# Goal of the exercise:
Output the entire listing that follows verbatim.

# Input data:
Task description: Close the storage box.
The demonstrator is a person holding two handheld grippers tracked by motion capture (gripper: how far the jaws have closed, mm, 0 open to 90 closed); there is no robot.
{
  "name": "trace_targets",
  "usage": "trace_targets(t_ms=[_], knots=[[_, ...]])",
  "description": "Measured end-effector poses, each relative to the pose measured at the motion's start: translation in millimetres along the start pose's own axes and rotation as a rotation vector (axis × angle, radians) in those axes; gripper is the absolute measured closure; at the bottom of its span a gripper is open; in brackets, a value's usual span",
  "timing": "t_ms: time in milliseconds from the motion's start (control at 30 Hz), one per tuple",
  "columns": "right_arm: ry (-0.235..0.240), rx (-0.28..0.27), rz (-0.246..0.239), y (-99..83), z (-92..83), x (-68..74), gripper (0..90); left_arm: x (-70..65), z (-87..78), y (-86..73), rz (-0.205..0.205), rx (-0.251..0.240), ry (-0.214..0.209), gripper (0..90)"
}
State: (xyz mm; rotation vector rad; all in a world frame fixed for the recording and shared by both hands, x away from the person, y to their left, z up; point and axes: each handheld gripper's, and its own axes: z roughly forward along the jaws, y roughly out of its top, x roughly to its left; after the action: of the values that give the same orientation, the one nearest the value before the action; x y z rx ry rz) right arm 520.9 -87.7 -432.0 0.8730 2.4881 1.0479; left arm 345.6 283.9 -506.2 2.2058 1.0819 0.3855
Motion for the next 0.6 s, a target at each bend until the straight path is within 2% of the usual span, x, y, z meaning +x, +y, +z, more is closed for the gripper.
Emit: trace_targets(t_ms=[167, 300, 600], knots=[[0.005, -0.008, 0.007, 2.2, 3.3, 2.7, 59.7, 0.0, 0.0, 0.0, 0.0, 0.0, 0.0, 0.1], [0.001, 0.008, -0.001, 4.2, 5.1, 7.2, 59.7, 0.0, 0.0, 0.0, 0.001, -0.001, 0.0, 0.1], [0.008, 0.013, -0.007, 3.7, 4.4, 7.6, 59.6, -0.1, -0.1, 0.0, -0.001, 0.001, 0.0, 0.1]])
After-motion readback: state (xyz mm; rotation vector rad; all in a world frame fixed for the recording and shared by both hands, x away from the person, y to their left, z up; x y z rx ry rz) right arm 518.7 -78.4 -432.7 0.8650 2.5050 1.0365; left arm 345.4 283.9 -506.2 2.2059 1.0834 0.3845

# Output:
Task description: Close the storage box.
The demonstrator is a person holding two handheld grippers tracked by motion capture (gripper: how far the jaws have closed, mm, 0 open to 90 closed); there is no robot.
{
  "name": "trace_targets",
  "usage": "trace_targets(t_ms=[_], knots=[[_, ...]])",
  "description": "Measured end-effector poses, each relative to the pose measured at the motion's start: translation in millimetres along the start pose's own axes and rotation as a rotation vector (axis × angle, radians) in those axes; gripper is the absolute measured closure; at the bottom of its span a gripper is open; in brackets, a value's usual span",
  "timing": "t_ms: time in milliseconds from the motion's start (control at 30 Hz), one per tuple",
  "columns": "right_arm: ry (-0.235..0.240), rx (-0.28..0.27), rz (-0.246..0.239), y (-99..83), z (-92..83), x (-68..74), gripper (0..90); left_arm: x (-70..65), z (-87..78), y (-86..73), rz (-0.205..0.205), rx (-0.251..0.240), ry (-0.214..0.209), gripper (0..90)"
}
State: (xyz mm; rotation vector rad; all in a world frame fixed for the recording and shared by both hands, x away from the person, y to their left, z up; point and axes: each handheld gripper's, and its own axes: z roughly forward along the jaws, y roughly out of its top, x roughly to its left; after the action: of the values that give the same orientation, the one nearest the value before the action; x y z rx ry rz) right arm 520.9 -87.7 -432.0 0.8730 2.4881 1.0479; left arm 345.6 283.9 -506.2 2.2058 1.0819 0.3855
Motion for the next 0.6 s, a target at each bend until the straight path is within 2% of the usual span, x, y, z meaning +x, +y, +z, more is closed for the gripper.
Emit: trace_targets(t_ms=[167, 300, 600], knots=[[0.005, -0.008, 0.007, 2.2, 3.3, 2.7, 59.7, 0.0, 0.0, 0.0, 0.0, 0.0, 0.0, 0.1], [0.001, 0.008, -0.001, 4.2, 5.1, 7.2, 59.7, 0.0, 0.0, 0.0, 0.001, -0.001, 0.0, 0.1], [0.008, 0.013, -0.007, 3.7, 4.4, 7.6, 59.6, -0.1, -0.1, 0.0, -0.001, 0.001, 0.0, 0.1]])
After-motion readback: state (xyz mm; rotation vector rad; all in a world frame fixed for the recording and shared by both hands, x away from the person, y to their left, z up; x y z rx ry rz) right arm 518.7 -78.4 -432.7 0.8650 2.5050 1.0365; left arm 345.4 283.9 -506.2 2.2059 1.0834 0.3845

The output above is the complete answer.